This creamy and delicious Sweet Potato Blueberry Coconut Cashew Bark is perfect as a snack, a garnish on your next cake, or a festive gift for family and friends!

This recipe definitely wins the prize for the most random list of ingredients, but trust me, it actually tastes delicious!
We’re not afraid to mix things up and try new flavor combos on FFF, and this recipe is no different. It all started when I had a craving for my Vegan Peppermint Bark, but I had no peppermint or dark chocolate. But, alas, my craving for homemade bark had to be met! But then I saw my favorite nut butter in my pantry: my blueberry Cinnabon-inspired cashew butter. And it clicked.
This sweet potato blueberry coconut cashew bark recipe feels like Christmas all year round. I use it to decorate my homemade birthday cakes, I bag it up for my community’s monthly bake sale, and I snap off a corner whenever I’m hungry to nibble on!

Is sweet potato blueberry coconut cashew bark healthy?
This un-traditional Christmas-inspired treat is made with healthy ingredients, is super simple to make, and has the most satisfying, unique flavor.
The unsweetened coconut is high in fiber, which promotes digestion and gut health, while the roasted cashews and cashew butter are both high in protein, which helps build and repair muscle tissue. The sweet potato contains vitamins A and B6 and finally the dried blueberries are high in antioxidants, and are a good source of vitamin C, which supports immune health.
If you can’t tell by now, this recipe is a healthy snack option that is also gluten-free, refined sugar-free, and vegan!
Where did bark come from?
Edible bark was most likely inspired by traditional French mendiants, which are disks of chocolate adorned with nuts and dried fruits. Historically, these treats were created around Christmastime, and the colors of the toppings were said to symbolize the robes of different monastic orders.
While chocolate bark has been around for some time, peppermint bark specifically gained popularity in the United States around 1998 when peppermint bark became a holiday staple commercialized by Williams Sonoma.

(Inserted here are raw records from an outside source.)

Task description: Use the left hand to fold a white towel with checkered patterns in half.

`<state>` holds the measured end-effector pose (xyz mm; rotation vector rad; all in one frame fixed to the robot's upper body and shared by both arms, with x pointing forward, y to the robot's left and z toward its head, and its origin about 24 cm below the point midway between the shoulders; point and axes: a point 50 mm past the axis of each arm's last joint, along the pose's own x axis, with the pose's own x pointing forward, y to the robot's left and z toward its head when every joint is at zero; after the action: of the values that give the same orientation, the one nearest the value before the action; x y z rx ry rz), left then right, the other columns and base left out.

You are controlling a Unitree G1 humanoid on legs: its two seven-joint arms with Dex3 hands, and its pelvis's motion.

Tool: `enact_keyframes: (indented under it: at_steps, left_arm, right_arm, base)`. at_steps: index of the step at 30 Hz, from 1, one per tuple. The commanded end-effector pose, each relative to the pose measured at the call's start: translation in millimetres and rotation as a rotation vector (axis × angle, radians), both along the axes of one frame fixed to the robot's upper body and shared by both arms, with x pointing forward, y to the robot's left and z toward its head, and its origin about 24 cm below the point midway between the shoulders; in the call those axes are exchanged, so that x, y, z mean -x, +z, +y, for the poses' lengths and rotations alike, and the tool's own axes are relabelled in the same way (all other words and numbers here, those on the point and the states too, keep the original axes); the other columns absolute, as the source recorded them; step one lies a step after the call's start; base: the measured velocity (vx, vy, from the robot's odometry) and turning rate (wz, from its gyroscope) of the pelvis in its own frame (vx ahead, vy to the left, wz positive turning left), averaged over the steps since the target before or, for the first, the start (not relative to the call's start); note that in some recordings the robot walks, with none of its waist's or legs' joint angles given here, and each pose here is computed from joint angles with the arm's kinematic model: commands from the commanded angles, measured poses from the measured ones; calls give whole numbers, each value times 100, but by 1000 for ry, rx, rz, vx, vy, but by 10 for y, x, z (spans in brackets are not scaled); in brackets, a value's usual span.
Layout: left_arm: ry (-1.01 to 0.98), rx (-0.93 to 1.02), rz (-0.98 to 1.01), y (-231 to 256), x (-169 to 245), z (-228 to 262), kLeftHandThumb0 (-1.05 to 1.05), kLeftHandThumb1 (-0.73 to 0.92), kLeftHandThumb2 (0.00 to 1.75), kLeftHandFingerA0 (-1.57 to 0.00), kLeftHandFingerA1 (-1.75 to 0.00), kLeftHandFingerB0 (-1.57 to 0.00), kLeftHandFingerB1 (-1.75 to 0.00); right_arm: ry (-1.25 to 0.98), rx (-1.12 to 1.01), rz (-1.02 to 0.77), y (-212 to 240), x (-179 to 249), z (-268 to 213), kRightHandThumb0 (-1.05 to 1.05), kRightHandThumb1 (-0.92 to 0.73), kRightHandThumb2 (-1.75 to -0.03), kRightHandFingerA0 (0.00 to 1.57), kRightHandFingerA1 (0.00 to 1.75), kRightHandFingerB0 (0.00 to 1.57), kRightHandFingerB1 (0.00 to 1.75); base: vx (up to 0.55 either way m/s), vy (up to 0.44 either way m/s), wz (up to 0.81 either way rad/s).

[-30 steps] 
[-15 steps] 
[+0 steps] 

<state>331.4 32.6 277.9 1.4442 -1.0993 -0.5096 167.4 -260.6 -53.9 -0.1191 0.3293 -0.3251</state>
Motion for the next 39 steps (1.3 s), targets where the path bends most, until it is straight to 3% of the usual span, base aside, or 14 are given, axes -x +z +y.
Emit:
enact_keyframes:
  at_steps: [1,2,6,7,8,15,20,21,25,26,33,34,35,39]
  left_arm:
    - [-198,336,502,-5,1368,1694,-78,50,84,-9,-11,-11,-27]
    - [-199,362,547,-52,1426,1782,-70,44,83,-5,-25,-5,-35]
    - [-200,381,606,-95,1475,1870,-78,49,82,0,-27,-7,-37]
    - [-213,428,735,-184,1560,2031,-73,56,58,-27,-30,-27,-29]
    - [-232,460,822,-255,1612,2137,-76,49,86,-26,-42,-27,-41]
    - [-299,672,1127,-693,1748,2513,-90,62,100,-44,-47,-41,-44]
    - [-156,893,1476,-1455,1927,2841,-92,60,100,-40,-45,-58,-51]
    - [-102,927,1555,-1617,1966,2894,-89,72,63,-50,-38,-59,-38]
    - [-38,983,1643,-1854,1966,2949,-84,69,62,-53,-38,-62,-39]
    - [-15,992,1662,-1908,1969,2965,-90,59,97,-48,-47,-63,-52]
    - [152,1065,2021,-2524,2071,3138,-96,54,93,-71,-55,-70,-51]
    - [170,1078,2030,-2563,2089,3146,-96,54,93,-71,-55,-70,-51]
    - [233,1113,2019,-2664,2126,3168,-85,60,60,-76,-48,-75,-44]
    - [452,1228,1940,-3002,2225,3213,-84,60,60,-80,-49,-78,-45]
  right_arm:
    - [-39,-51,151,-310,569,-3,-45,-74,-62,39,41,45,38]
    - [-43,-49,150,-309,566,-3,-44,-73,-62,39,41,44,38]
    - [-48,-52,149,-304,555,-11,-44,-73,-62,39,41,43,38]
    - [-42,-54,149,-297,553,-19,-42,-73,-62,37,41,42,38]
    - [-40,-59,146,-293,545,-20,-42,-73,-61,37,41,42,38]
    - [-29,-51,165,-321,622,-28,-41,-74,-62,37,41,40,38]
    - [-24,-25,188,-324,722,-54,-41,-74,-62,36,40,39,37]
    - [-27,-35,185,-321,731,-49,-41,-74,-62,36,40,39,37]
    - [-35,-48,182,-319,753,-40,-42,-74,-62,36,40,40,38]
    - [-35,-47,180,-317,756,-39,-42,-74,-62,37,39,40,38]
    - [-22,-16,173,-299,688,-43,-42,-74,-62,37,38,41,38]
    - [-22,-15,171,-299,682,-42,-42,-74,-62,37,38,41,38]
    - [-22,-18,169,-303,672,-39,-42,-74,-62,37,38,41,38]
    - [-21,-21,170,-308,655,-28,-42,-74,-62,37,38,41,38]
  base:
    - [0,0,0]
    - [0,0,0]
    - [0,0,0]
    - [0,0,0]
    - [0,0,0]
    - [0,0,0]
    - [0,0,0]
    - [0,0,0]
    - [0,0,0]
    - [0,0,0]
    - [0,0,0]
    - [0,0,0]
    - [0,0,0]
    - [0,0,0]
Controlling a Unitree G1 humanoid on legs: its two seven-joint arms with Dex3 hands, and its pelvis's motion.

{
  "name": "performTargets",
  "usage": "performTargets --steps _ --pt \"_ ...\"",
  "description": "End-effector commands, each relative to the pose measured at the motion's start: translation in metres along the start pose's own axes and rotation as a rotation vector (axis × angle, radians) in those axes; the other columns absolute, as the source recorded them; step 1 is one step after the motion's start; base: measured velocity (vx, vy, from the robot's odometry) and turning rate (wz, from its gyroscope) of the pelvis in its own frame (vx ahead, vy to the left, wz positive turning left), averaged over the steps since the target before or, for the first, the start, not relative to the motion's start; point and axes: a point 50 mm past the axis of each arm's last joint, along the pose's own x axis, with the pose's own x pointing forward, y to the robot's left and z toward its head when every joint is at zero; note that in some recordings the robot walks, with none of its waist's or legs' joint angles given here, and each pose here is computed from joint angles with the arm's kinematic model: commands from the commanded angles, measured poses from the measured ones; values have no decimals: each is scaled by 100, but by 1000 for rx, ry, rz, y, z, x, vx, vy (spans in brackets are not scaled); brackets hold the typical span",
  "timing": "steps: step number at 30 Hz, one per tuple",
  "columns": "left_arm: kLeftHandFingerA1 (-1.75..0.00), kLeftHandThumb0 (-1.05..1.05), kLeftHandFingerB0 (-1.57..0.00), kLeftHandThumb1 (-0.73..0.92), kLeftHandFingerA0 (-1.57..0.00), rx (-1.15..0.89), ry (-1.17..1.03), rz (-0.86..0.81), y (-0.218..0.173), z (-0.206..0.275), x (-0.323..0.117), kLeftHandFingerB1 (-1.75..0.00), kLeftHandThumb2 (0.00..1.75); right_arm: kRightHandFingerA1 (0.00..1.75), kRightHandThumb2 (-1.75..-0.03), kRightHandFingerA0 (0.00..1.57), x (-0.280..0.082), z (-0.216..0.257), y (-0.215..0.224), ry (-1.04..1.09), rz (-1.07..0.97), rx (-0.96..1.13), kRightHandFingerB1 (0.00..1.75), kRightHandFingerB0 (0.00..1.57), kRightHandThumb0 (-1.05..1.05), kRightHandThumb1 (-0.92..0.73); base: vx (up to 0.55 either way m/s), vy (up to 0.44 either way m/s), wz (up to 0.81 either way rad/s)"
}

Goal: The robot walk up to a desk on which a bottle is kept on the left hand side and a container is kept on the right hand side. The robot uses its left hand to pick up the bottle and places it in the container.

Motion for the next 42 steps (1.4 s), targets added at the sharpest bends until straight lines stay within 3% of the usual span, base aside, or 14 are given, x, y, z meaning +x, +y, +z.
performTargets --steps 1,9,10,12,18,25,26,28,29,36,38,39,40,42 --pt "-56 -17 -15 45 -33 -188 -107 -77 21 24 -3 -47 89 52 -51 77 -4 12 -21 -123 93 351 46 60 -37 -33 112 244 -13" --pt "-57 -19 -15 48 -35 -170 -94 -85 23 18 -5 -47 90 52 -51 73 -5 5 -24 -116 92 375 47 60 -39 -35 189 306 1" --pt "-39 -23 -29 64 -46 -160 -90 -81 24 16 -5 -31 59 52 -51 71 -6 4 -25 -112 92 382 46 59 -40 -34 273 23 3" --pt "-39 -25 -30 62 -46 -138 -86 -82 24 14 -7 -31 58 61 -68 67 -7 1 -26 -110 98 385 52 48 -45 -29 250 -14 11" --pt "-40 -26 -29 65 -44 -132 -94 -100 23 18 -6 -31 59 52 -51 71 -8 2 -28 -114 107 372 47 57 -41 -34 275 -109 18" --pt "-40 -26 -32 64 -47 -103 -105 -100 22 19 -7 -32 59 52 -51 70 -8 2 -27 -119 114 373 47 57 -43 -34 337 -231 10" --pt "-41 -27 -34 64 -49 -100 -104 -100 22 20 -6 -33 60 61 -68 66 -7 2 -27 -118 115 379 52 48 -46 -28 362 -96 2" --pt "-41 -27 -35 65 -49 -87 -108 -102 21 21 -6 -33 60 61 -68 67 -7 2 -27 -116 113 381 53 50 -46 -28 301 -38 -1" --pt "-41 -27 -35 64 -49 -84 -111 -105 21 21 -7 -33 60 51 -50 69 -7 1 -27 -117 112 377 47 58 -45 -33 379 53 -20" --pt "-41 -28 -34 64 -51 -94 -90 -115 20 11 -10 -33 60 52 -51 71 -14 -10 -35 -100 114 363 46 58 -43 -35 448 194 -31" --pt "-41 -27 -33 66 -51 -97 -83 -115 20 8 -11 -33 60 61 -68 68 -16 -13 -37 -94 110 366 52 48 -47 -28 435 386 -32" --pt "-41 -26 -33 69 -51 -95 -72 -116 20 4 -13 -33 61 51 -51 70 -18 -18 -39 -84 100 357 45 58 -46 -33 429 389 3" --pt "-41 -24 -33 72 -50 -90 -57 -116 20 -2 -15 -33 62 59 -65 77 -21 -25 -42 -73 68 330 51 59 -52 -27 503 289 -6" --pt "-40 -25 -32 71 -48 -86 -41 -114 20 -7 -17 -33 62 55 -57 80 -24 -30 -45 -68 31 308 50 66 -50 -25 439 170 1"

Chuck Williams, the founder of the company, challenged his team to create a nostalgic treat reminiscent of old-fashioned candy shops, and now, these bark-based festive treats are enjoyed all around the world.

How to make ahead and store
This bark is best stored in the freezer, as it becomes too soft if stored in the refrigerator. Simply break it into portion sizes, or freeze it as a sheet and break off a piece whenever you get hungry! You can also store it in a freezer-safe bag with all the air pushed out of it to stop the bark from developing freezer burn. Stored this way, it will last up to 4 months.
Serving Suggestions
Around Christmastime, I love to make my family and friends homemade treats, because it feels so much more personal when made with love!
My favorite thing to make is a festive basket of healthy desserts, with wrapped-up pieces of this bark alongside fan favorites like these Cranberry Almond Butter Cookies, this Pecan Pie Pumpkin Cheesecake, these Lemon Poppy Seed Muffins with Almond Flour, and these Avocado Chocolate Truffles.
And outside of the festive season, I also love to decorate my homemade cakes with this bark! It adds a pop of color and a subtle creamy sweet flavor that complements almost any cake recipe. My go-to options are usually this Valentine’s Day Cake, this Almond Flour Chocolate Cake, or even this fun Crêpe Cake.


Ingredients
- 1 tablespoon unsweetened coconut flakes
- 1/4 cup natural cashew butter
- 3 tablespoons coconut oil
- 1/4 cup mashed, cooked sweet potato cooled
- 4 tablespoons dried blueberries
- 3 tablespoons roasted, salted cashews roughly chopped
Instructions
- Heat your oven to 400°F and spread the coconut flakes on a small baking sheet. Toast until just golden brown, only 2 to 3 minutes. Set aside.
- In a microwave-safe bowl, combine the cashew butter and coconut oil. Microwave in 30-second increments, stirring well in between, until fully melted, about 1 minute.

- Stir in the mashed sweet potato until well combined.

- Line a cookie sheet with parchment paper and pour on the cashew butter mixture, spreading it out into a thin layer.

- Drop the berries evenly over the cashew butter mixture, followed by the coconut flakes and cashews.

- Freeze for about 30 minutes or until the bark has fully set. Once frozen, break into chunks and enjoy!
Nutrition Info:
Nutrition information are estimates only and may vary based on the specific brands, ingredients, and portion sizes you use. This data is provided for informational purposes only.